> What you will do
The required output is the line containing "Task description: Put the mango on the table" followed by each line through the end of the data below, repeated exactly and with nothing added.

> Data for the task
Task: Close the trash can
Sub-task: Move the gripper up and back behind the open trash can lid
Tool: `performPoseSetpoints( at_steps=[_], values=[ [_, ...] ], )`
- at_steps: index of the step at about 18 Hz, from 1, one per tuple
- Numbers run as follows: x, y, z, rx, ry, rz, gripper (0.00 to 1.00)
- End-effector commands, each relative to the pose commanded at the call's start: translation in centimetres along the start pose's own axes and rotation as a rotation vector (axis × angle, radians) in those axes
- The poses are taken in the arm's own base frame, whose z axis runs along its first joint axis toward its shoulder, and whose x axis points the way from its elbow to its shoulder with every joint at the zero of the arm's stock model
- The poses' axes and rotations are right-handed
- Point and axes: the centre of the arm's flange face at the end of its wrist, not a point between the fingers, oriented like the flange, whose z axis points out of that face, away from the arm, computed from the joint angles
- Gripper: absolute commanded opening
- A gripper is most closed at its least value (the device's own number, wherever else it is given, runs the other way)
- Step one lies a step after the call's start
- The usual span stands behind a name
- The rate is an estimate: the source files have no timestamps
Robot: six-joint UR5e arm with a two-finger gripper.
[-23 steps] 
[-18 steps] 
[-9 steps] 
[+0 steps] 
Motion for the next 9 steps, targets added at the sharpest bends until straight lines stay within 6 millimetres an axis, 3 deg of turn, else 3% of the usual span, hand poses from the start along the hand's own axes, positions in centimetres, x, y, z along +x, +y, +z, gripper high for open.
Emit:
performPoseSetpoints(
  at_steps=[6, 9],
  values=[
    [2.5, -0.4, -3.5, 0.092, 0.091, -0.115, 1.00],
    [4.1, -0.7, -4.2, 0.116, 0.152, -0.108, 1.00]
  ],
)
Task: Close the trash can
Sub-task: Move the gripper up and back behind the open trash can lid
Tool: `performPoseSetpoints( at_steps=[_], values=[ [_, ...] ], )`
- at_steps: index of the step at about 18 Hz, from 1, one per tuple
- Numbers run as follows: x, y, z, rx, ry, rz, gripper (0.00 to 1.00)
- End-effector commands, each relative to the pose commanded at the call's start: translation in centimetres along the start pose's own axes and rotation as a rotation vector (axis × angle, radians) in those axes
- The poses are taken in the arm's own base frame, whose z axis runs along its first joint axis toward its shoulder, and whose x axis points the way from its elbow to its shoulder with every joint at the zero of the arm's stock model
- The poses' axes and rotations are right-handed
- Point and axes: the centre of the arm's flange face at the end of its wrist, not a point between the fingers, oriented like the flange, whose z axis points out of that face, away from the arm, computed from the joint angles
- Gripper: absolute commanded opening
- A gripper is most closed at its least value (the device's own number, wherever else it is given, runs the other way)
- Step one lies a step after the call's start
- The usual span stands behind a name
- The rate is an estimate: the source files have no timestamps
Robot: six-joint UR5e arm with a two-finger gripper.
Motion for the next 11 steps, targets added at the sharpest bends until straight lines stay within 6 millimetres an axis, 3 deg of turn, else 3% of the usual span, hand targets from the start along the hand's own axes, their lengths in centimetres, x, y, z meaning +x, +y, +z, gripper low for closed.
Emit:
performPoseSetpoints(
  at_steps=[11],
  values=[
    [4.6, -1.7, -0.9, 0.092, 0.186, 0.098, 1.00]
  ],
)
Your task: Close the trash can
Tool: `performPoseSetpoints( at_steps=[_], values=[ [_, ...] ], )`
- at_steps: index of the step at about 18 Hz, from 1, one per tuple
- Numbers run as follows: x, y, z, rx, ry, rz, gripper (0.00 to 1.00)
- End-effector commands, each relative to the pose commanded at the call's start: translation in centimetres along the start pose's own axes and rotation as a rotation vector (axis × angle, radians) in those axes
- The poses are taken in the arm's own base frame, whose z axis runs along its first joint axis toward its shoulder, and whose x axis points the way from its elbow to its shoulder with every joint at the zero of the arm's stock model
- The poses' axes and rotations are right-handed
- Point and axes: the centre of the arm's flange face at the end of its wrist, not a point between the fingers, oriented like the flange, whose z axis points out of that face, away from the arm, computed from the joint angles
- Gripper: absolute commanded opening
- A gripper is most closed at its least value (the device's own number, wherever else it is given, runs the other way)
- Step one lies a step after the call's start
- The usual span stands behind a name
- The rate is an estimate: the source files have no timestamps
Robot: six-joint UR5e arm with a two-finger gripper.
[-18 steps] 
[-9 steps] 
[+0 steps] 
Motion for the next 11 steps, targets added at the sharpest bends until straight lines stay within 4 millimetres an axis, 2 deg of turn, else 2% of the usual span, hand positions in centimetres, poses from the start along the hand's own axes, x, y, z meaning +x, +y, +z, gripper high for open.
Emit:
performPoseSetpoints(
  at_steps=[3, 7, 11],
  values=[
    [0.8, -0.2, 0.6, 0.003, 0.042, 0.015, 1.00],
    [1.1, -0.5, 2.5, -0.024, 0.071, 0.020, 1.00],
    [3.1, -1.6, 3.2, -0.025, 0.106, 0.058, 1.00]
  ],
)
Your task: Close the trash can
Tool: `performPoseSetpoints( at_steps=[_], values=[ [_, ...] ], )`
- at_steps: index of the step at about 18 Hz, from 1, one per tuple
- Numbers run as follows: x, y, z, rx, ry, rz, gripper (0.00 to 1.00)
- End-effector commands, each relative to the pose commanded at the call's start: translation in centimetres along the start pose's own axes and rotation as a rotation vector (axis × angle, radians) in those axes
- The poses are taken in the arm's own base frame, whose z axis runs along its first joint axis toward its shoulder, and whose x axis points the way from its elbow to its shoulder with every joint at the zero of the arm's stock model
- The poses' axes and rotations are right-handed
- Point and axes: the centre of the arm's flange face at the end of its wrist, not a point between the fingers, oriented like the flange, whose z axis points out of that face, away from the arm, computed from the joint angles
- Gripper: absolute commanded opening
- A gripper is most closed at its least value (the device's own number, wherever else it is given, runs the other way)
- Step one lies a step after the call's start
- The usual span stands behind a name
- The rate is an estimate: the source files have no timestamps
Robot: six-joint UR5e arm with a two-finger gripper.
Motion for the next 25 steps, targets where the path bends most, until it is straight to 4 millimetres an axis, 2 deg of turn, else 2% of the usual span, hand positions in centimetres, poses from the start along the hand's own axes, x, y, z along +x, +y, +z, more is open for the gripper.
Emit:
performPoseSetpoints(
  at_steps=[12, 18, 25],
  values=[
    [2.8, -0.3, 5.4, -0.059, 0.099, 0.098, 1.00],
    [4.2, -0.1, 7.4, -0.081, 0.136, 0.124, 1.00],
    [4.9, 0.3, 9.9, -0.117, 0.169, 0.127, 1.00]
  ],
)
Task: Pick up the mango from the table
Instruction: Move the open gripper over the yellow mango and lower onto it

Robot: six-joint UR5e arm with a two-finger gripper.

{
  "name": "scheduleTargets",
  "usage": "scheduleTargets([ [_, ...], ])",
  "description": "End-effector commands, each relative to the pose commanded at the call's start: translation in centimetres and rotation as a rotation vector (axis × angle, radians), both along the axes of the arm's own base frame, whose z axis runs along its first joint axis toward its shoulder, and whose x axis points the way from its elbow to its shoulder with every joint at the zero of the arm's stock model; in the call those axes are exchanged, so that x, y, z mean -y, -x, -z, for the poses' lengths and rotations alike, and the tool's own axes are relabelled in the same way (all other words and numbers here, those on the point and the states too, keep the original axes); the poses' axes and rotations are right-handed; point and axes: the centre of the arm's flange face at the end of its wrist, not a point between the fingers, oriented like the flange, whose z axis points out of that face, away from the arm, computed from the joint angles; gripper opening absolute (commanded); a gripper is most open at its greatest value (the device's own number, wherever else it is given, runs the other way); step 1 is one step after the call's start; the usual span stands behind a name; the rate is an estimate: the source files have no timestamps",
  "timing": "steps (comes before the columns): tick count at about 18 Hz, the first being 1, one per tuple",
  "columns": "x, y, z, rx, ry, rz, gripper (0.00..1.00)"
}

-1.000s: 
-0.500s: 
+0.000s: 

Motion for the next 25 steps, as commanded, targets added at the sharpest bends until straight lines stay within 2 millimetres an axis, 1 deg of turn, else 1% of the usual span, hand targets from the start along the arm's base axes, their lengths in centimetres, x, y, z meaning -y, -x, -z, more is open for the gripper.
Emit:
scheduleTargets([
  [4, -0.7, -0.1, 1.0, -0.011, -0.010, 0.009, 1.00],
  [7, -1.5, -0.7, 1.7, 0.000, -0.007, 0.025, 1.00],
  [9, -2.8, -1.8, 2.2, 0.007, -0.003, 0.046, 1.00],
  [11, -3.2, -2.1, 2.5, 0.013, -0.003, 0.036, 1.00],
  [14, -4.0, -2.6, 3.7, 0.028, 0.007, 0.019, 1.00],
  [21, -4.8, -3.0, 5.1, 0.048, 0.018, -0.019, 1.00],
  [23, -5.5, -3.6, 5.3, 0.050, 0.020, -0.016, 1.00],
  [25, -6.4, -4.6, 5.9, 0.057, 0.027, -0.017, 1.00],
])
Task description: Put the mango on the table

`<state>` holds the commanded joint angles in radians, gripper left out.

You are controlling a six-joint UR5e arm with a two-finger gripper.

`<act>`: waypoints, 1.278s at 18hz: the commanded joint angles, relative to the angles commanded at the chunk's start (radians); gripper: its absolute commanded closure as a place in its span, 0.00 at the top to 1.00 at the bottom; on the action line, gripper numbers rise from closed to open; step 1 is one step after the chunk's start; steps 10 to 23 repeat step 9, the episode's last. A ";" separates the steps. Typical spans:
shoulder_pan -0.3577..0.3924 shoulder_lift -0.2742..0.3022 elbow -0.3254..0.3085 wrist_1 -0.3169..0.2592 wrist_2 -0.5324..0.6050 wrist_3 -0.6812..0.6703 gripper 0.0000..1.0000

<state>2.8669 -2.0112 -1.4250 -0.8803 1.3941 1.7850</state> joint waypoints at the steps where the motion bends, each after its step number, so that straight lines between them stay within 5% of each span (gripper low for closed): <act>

> Task output
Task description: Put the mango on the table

`<state>` holds the commanded joint angles in radians, gripper left out.

You are controlling a six-joint UR5e arm with a two-finger gripper.

`<act>`: waypoints, 1.278s at 18hz: the commanded joint angles, relative to the angles commanded at the chunk's start (radians); gripper: its absolute commanded closure as a place in its span, 0.00 at the top to 1.00 at the bottom; on the action line, gripper numbers rise from closed to open; step 1 is one step after the chunk's start; steps 10 to 23 repeat step 9, the episode's last. A ";" separates the steps. Typical spans:
shoulder_pan -0.3577..0.3924 shoulder_lift -0.2742..0.3022 elbow -0.3254..0.3085 wrist_1 -0.3169..0.2592 wrist_2 -0.5324..0.6050 wrist_3 -0.6812..0.6703 gripper 0.0000..1.0000

<state>2.8669 -2.0112 -1.4250 -0.8803 1.3941 1.7850</state> joint waypoints at the steps where the motion bends, each after its step number, so that straight lines between them stay within 5% of each span (gripper low for closed): <act>

There is no more to this answer.